By Will Englund, Published: April 29
MOSCOW — The World Health Organization focused for decades on infectious diseases, but now it’s putting non-communicable diseases near the top of its agenda.
The fight against heart disease, diabetes, stroke, lung cancer and chronic respiratory disease may not seem as heroic as the struggle against smallpox or H1N1, but chronic illnesses account for 63 percent of deaths worldwide — 70 percent in the United States and 90 percent in Russia.
“And these are preventable,” said Margaret Chan, director general of WHO, at a three-day series of meetings here this week devoted to chronic diseases. “People don’t have to suffer. People don’t have to die.” No tobacco and less sugar, fat and especially salt are WHO’s top targets; reducing alcohol consumption and increasing exercise are right behind. Those factors alone account for 25 million of the 36 million deaths attributable to chronic diseases annually, according to WHO, and place a huge economic burden on families and nations.
But a cigarette is not like a microbe: It can’t be eliminated by a doctor. Fighting chronic diseases requires political decisions — in areas as disparate as finance, regulatory policy, agriculture, education and trade — and the will to see them through.
New Zealand farmers dumped “mutton flaps” — fatty cuts they couldn’t sell elsewhere — on Fiji, until Fiji banned them. U.S. poultry producers marketed turkey tails in Samoa, before the government there outlawed them. “We have transnational companies which offload junk food on us,” said Neil Sharma, Fiji’s health minister.
The cheapest food is the worst. “All our beggars are obese,” Sharma said. “We’ve got to commit ourselves and say that’s not right.”
Industry at the table
Unhealthy food, and what to do about it, was the most sensitive topic at the gathering here. Representatives of PepsiCo, Coca-Cola and Nestle joined the discussions after a decision by WHO to allow the big international food concerns a voice as the organization prepares an agenda for a U.N. meeting in September. (Tobacco companies were deemed beyond the pale.) Prime Minister Vladimir Putin talked about the need to enlist the business community, as did Kathleen Sibelius, the U.S. secretary of health and human services.

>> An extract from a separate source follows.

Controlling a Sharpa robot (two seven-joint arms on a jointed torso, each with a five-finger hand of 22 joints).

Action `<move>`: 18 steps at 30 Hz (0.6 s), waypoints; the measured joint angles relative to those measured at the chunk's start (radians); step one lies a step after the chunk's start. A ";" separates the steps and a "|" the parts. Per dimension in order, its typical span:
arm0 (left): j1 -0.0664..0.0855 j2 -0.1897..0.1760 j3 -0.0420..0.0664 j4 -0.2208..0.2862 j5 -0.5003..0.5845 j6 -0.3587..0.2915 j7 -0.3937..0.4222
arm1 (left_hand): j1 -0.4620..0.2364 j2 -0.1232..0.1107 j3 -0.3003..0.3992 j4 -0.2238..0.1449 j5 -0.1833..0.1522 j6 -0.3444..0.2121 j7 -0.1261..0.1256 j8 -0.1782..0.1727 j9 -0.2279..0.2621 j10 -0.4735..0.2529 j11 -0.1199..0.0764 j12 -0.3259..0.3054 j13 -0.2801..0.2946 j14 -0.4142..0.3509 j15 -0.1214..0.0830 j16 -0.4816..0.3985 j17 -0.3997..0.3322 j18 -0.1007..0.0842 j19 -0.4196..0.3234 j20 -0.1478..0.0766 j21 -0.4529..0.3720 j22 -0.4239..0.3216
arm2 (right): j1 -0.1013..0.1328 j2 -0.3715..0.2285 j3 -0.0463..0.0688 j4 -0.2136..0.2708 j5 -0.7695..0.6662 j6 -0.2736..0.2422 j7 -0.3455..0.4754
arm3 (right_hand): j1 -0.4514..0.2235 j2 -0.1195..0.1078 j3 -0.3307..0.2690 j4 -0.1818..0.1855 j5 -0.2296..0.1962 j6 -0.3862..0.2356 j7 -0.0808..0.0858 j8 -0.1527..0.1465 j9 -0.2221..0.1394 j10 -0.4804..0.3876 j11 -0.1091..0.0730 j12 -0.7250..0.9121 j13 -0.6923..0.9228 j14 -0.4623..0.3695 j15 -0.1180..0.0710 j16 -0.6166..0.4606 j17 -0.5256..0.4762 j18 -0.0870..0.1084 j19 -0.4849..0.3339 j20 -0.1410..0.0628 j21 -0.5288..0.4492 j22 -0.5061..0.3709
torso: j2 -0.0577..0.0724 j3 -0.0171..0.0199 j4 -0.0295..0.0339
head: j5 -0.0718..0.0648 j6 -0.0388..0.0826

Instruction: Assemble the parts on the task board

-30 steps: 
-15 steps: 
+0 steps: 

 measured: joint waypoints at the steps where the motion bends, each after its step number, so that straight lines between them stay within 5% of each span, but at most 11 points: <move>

“Did anybody mention conflict of interest?” said Patti Rundall, policy director for an British group called Baby Milk Action. She and others say they worry that lobbying by companies that are part of the problem will undermine WHO’s efforts.
Janet Voute, of Nestle, said the companies were unfairly blamed for consumers’ choices, and Herve Nordmann, chairman of the Industry Council for Development, a trade group, said that “the overfed are voluntarily overfed” and urged more research into effective ways to exercise. Still, the three firms here have joined with seven other big producers to form analliance that says it is committed to reducing salt, sugar and fat in processed food and restricting advertising aimed at children. “Self-imposed voluntary action is a good first step,” Chan said. “Industry needs to earn trust.”